Assigned task:
Exactly the lines below, starting with the one containing "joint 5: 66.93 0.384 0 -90" and going on through the one containing "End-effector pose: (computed", must be reproduced, both ends included, and no pictures with them.

Start of Block

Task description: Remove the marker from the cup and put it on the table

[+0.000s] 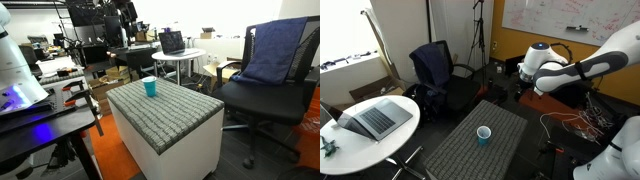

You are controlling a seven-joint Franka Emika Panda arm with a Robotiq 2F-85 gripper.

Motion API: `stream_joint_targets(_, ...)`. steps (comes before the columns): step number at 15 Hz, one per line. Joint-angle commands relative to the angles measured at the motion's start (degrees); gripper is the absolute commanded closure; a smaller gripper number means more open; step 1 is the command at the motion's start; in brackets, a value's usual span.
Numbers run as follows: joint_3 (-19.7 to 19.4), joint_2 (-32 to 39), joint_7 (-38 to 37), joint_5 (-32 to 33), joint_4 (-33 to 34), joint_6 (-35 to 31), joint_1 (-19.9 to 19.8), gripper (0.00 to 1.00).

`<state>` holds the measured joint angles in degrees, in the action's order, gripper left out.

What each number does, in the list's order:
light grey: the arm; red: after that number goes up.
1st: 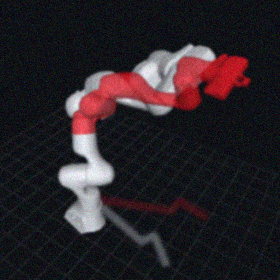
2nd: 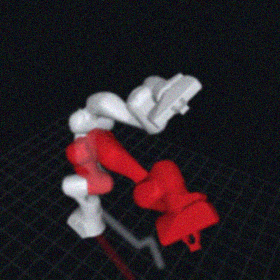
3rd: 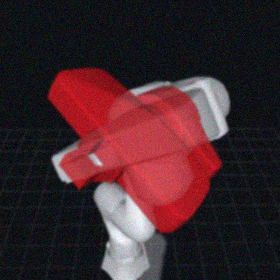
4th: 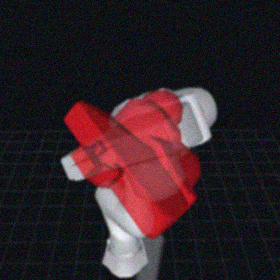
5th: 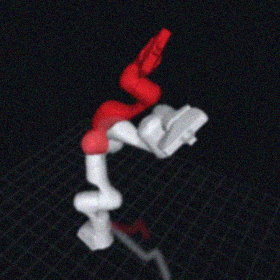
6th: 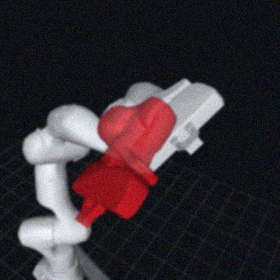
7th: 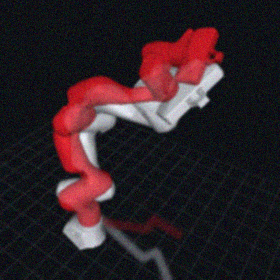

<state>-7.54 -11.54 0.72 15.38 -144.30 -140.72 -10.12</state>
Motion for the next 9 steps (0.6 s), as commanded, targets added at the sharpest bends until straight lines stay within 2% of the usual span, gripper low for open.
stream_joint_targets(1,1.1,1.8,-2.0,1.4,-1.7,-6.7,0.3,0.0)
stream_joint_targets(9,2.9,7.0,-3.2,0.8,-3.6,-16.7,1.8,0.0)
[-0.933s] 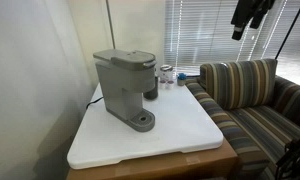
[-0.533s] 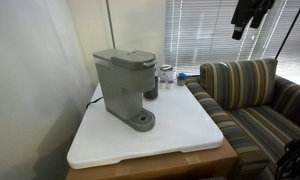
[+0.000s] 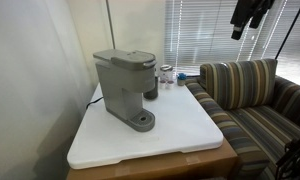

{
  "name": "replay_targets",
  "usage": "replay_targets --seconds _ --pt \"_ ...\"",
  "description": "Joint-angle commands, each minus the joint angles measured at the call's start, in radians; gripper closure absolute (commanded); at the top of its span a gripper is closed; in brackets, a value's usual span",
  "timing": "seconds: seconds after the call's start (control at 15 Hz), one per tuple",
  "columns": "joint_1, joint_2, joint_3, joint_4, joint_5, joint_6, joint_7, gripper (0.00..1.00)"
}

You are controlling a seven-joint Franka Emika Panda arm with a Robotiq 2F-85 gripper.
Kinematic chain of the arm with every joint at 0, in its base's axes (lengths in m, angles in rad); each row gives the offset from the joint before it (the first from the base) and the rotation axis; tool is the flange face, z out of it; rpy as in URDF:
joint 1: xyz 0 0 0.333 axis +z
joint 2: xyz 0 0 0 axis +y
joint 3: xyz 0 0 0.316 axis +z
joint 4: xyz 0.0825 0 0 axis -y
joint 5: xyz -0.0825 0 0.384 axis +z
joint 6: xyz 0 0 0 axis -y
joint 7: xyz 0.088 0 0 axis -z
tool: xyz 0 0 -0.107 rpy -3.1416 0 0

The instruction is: Open the coffee maker

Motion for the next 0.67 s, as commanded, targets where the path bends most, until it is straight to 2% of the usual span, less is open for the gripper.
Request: replay_targets --seconds 0.0,0.4,0.6 --pt "0.004 0.034 -0.02 0.021 -0.012 0.087 0.031 0.0" --pt "-0.006 0.105 -0.019 0.096 0.001 0.229 0.095 0.0" --pt "0.027 0.172 -0.045 0.171 0.078 0.212 0.035 0.0"
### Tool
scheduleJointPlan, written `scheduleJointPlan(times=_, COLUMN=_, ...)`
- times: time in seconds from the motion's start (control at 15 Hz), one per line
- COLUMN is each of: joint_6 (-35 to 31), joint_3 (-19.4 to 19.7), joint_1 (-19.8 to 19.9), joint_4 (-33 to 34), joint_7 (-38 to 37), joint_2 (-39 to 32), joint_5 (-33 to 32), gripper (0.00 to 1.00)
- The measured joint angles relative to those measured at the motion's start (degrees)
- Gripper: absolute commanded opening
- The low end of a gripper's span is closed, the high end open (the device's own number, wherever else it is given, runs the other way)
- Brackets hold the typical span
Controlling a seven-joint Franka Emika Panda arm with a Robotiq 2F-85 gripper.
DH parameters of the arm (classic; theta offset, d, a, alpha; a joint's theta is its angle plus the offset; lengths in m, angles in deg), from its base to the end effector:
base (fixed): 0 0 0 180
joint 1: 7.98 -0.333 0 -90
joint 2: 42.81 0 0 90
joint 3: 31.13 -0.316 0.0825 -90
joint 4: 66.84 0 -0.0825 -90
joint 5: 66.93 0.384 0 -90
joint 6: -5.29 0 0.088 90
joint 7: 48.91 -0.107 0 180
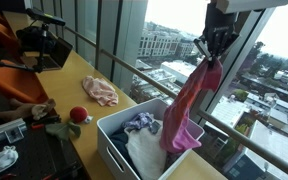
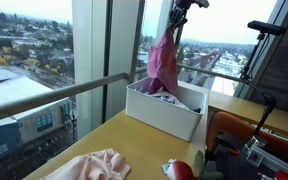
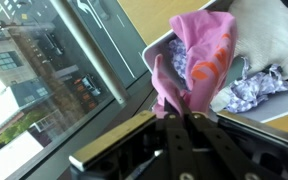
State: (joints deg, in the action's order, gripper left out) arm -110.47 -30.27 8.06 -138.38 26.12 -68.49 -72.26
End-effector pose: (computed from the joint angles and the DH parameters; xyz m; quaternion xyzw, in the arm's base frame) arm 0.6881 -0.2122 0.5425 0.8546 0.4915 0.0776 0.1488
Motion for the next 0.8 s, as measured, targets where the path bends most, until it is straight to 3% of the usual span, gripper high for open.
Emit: scheduleJointPlan(times=0.8, joint_6=-0.2, joint_3=-0.8, joint_1=-2.6, joint_4=-12.0, joint_7=0.2, joint_2=0.4, joint_5=0.4, gripper=0.01)
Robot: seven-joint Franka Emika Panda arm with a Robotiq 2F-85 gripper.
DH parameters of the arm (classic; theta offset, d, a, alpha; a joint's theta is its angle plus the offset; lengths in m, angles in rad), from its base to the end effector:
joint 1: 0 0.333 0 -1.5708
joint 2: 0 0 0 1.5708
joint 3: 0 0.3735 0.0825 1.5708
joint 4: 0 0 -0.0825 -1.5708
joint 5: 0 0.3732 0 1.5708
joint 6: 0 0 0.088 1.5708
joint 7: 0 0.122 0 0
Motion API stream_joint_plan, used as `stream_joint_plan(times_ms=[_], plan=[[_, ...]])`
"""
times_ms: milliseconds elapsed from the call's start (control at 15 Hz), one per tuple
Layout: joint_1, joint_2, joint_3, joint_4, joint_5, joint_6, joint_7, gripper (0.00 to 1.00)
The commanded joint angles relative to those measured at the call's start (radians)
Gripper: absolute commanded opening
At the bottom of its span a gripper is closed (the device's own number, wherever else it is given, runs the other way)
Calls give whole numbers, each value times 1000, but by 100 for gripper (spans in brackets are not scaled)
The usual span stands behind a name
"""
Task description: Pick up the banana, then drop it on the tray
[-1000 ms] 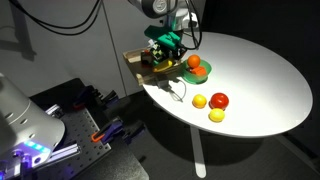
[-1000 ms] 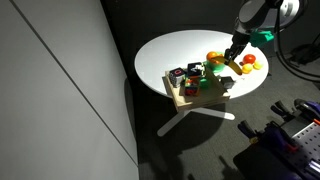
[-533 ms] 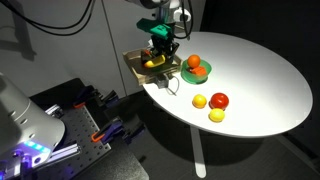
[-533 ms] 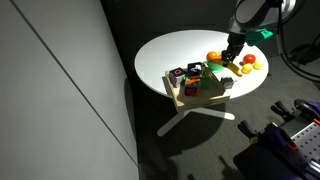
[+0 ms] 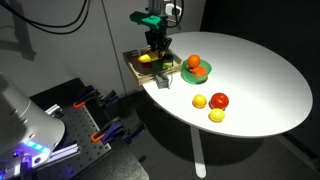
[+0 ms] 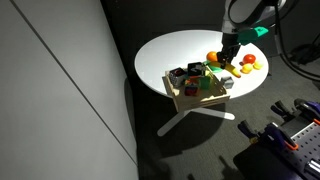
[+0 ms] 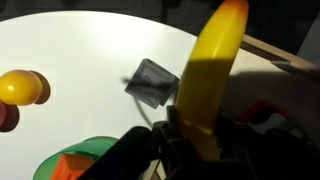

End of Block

Your response:
joint 5: 66.93 0.384 0 -90
joint 6: -5.29 0 0.088 90
joint 7: 48.91 -0.107 0 180
State: (joints deg, in the action's order, gripper left out) arm -110.47 -30.27 8.06 -138.38 26.12 -68.49 -72.26
End-effector pose: (computed from the joint angles and the DH parameters; xyz m; quaternion xyzw, in the arm's base frame) arm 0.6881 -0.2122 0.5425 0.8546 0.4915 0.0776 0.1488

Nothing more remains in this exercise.